- **The problem**
Count the lines below that contain the word "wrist" and give only the number.

· · · · ·

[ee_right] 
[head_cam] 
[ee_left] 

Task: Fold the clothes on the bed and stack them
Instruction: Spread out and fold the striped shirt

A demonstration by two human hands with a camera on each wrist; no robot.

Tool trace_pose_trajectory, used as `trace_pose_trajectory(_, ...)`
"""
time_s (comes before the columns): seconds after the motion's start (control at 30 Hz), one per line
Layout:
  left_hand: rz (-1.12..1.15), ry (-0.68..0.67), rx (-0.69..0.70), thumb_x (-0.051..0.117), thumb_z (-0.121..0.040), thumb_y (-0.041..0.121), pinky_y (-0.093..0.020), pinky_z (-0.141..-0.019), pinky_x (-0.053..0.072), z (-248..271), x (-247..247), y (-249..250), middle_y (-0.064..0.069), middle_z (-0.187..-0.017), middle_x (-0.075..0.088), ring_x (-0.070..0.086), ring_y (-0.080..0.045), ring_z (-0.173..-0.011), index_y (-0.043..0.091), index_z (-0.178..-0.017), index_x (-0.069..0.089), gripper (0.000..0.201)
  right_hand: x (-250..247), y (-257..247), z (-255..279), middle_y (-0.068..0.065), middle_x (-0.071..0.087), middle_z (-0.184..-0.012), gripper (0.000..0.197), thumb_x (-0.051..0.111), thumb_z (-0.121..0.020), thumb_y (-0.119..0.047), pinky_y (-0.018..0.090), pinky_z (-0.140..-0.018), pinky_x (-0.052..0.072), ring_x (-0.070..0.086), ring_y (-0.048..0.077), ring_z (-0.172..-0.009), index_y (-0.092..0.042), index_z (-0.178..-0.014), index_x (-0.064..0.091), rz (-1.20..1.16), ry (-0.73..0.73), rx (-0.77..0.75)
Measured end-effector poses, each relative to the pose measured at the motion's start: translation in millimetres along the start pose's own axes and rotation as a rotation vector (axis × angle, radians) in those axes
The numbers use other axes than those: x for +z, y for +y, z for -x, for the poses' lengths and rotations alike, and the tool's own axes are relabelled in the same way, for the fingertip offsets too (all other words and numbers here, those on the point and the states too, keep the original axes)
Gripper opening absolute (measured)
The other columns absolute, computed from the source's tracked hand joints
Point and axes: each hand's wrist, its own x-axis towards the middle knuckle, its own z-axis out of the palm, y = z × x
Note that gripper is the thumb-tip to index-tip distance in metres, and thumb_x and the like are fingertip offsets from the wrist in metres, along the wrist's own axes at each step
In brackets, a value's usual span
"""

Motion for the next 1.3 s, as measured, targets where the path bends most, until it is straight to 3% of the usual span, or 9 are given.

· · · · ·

- **Response area**
3